Problem Description

In this LeetCode problem, we are tasked with finding the least quiet person among a group of people, given their relative wealth and their respective levels of quietness. Each person in the group is identified by a unique number from 0 to n - 1.

An array richer is provided, where each element richer[i] is a pair [a, b] that indicates person a is wealthier than person b. Then there is an array quiet where quiet[i] represents the level of quietness for person i, with a smaller value indicating a quieter person.

Our goal is to return an array answer where answer[x] is the index y of the person who is the least quiet among all those who are as wealthy or wealthier than person x. Here, 'as wealthy or wealthier' means they are either directly richer than person x, or richer than someone who is richer than person x, and so on.

Flowchart Walkthrough

Let's analyze LeetCode problem 851. Loud and Rich using the algorithm flowchart defined in the nodes and edges we have. Here’s a step-by-step walkthrough using the Flowchart.

Is it a graph?

• Yes: The problem describes a relationship where some people are richer than others, forming a directorial graph where each person and their richer counterparts can be represented as nodes and directed edges respectively.

Is it a tree?

• No: Since a person can be richer than multiple individuals and vice versa, the structure forms a general directed graph, not necessarily a tree (which implies a single hierarchical structure).

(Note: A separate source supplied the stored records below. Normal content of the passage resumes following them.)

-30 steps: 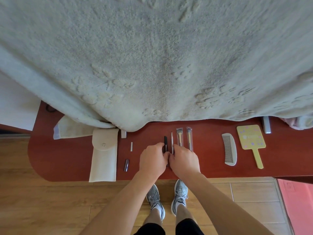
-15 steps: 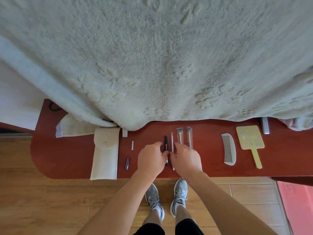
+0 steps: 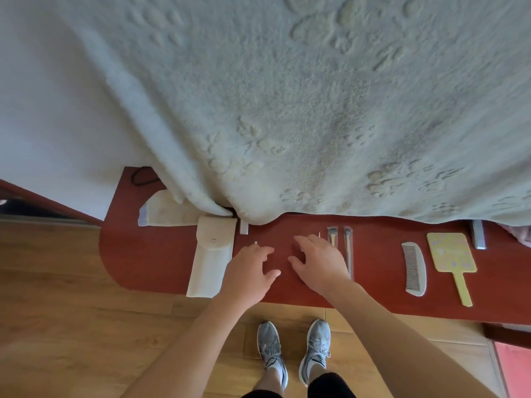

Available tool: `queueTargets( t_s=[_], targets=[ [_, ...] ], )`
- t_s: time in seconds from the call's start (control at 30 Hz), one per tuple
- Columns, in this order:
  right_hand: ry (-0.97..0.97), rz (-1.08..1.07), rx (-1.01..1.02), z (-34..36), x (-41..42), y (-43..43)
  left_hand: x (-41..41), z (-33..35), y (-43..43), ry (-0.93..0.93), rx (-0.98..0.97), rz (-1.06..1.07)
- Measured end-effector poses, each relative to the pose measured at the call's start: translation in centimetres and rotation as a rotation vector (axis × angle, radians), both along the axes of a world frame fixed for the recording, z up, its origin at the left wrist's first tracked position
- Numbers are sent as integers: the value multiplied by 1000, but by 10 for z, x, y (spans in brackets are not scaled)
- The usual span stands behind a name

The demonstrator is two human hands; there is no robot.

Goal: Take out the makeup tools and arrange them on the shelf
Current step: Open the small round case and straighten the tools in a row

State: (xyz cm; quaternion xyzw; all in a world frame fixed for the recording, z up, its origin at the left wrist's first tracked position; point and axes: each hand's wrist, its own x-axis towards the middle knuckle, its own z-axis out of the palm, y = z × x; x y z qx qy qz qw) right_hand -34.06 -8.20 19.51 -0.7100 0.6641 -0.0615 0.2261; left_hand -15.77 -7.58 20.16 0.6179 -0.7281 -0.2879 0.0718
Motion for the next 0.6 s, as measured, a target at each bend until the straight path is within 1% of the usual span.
queueTargets(
  t_s=[0.17, 0.33, 0.6],
  targets=[
    [12, 133, 24, -1, 20, -15, 37, -5, 0, -32, 7, -71],
    [27, 227, 31, -8, 40, -25, 66, -7, -4, -92, 6, -188],
    [49, 278, 78, -19, 61, -35, 82, -17, -10, -165, 5, -364]
  ],
)
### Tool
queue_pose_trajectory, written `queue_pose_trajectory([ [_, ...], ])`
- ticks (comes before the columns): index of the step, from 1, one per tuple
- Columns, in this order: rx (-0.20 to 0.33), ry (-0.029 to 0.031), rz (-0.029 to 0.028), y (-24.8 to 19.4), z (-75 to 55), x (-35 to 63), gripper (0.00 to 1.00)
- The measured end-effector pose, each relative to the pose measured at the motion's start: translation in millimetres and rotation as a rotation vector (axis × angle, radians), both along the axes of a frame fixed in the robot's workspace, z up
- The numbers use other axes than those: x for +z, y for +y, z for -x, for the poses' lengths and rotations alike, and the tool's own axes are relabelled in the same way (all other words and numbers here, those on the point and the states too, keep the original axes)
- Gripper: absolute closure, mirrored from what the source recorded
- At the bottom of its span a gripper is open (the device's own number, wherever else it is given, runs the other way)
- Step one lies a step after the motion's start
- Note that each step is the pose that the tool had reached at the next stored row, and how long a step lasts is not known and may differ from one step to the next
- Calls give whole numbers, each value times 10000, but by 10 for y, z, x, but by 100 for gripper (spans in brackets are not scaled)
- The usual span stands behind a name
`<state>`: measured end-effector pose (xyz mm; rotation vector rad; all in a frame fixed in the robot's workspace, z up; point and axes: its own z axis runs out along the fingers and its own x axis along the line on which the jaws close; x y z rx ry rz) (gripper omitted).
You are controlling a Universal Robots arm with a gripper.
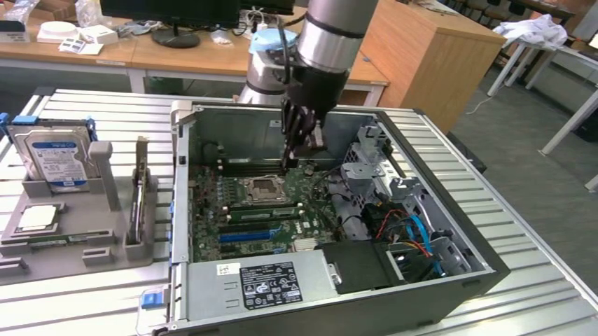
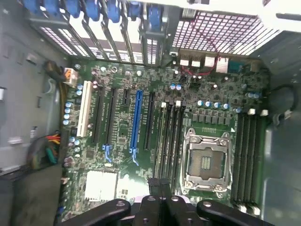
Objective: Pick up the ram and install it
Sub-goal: 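Press down the ram until it locks into place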
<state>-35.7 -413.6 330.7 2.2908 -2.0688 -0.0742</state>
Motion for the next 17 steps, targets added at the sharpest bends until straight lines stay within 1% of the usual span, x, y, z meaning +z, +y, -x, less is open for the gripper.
queue_pose_trajectory([
  [1,69,0,-1,0,-1,121,90],
  [17,70,0,1,-1,-1,122,90],
])
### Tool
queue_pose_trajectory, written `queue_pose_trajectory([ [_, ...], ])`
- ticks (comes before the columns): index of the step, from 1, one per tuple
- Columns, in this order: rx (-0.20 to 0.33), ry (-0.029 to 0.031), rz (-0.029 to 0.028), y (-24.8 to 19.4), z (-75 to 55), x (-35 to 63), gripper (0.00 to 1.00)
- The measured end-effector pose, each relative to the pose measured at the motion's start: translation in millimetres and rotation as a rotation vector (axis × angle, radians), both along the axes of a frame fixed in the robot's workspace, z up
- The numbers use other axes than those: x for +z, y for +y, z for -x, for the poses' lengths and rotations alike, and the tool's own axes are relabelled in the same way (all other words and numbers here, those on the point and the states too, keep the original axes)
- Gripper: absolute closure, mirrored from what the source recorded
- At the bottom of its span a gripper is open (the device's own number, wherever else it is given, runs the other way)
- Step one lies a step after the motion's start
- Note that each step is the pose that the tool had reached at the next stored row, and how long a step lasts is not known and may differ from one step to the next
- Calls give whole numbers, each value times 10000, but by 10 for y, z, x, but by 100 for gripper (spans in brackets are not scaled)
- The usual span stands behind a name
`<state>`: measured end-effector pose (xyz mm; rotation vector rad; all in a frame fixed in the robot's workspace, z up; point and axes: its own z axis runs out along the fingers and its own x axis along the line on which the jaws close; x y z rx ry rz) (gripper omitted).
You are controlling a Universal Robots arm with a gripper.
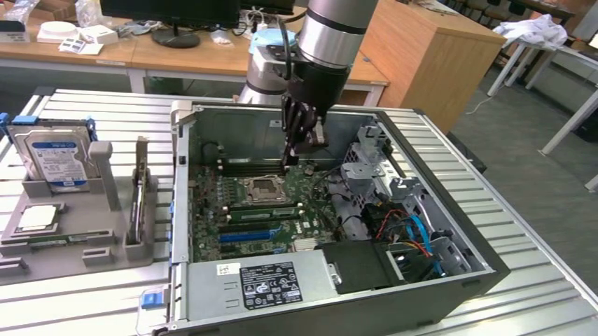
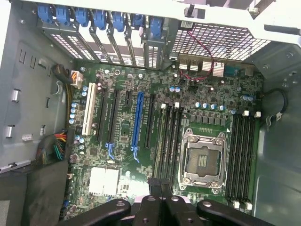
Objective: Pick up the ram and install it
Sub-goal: 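Press down the ram until it locks into place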
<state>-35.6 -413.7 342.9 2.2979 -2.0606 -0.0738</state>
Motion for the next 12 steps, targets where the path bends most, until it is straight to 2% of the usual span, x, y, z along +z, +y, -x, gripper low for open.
queue_pose_trajectory([
  [3,-52,1,2,4,0,1,90],
  [12,-1564,0,0,5,0,0,90],
])
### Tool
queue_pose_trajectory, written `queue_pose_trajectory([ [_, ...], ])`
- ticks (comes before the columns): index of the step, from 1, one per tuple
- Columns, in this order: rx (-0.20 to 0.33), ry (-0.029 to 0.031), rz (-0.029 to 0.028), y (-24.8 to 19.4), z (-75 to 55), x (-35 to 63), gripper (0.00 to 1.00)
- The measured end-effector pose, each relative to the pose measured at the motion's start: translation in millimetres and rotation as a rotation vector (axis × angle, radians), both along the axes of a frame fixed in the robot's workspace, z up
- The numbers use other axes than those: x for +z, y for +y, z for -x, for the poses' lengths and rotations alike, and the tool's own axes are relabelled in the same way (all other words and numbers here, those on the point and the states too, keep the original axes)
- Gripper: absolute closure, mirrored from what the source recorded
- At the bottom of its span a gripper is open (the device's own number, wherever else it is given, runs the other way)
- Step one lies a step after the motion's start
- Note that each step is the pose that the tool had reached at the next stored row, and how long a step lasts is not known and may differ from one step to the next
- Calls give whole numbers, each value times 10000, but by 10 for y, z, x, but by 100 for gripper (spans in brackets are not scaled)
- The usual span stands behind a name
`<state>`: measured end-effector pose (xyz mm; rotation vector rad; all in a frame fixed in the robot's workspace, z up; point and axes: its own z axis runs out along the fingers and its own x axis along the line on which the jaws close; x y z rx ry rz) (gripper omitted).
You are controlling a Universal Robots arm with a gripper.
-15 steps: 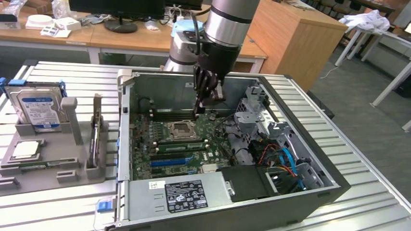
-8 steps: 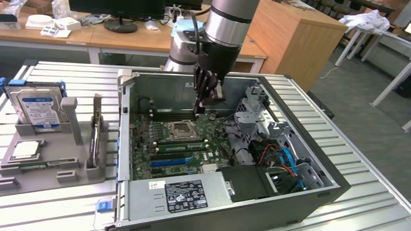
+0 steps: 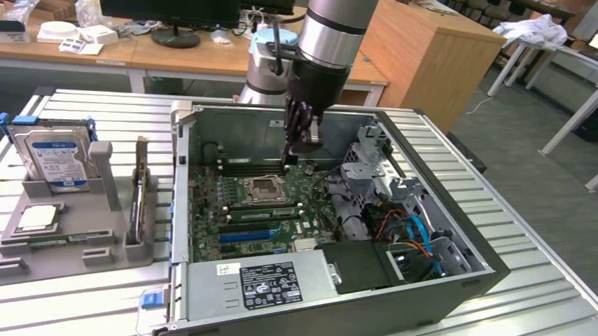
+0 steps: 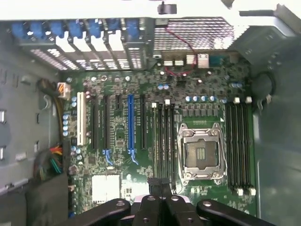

Is the problem related to directed acyclic graphs (DAGs)?

• Yes: The relationships "richer than" create a directed acyclic graph because if A is richer than B, B can't be richer than A again (which would create a cycle).

Topological Sort

• In this case, since we identified it as a DAG, topological sorting can be part of the approach. This method will help processing nodes in order of dependency, which is crucial for the problem since we need to consider the wealth influence from the richest to less rich.

Is the problem related to shortest paths?

• No: We are trying to determine the smallest quiet person considering the richer relations, not finding shortest paths.

Does the problem involve connectivity?

• Yes: We want to find a person influenced by the wealth hierarchy to determine the quietest individual they know directly or indirectly.

Is the graph weighted?

• No: The richness relations don't have weights. There's no quantification of how much richer someone is than another in the problem's constraints.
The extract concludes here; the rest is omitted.